## Task brief
What is the number of lines in the data below that hold the word "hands"? Give nothing beyond that number.

◇ ◇ ◇ ◇ ◇ ◇ ◇

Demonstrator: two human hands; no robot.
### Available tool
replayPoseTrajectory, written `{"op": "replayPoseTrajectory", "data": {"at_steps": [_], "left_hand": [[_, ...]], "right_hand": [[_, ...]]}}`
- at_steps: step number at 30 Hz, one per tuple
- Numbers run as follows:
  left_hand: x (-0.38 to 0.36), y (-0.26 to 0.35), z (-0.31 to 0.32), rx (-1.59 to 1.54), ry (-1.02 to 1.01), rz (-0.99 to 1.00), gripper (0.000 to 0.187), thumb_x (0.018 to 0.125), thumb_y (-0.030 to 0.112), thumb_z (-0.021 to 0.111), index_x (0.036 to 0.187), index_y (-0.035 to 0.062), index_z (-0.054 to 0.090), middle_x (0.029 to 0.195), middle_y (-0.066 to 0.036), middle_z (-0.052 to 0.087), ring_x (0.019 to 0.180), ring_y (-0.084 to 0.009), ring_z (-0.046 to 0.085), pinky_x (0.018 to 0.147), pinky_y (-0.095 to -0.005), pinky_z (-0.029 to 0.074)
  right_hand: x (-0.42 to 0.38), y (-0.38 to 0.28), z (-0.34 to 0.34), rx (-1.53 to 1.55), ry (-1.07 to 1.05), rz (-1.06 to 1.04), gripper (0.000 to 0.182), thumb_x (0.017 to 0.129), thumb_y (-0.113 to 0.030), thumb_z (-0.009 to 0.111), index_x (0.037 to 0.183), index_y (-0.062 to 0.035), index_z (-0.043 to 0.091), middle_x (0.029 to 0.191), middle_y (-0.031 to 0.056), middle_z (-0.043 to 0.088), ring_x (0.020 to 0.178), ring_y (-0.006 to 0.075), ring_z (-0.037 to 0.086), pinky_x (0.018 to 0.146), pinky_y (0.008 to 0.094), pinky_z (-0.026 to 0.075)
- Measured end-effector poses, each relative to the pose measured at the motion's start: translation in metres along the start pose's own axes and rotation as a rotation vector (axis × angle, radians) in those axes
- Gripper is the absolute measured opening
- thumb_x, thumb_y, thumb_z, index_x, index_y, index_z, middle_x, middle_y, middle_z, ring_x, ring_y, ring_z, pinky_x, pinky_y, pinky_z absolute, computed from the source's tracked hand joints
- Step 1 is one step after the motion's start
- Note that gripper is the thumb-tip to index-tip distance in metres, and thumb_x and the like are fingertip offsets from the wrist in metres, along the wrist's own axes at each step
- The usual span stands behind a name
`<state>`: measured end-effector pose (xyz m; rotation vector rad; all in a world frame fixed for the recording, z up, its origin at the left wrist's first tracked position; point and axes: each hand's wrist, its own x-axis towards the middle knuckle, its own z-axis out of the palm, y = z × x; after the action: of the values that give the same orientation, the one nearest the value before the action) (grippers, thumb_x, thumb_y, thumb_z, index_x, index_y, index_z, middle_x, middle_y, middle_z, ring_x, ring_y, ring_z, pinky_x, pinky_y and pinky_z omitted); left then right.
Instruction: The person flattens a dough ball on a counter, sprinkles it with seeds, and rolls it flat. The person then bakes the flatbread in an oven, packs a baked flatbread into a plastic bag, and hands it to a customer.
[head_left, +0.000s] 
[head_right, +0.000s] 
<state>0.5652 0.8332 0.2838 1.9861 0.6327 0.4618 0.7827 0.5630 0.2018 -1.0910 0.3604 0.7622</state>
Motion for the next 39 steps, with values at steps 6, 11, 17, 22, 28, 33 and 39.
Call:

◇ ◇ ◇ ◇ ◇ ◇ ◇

## Response to this exercise
2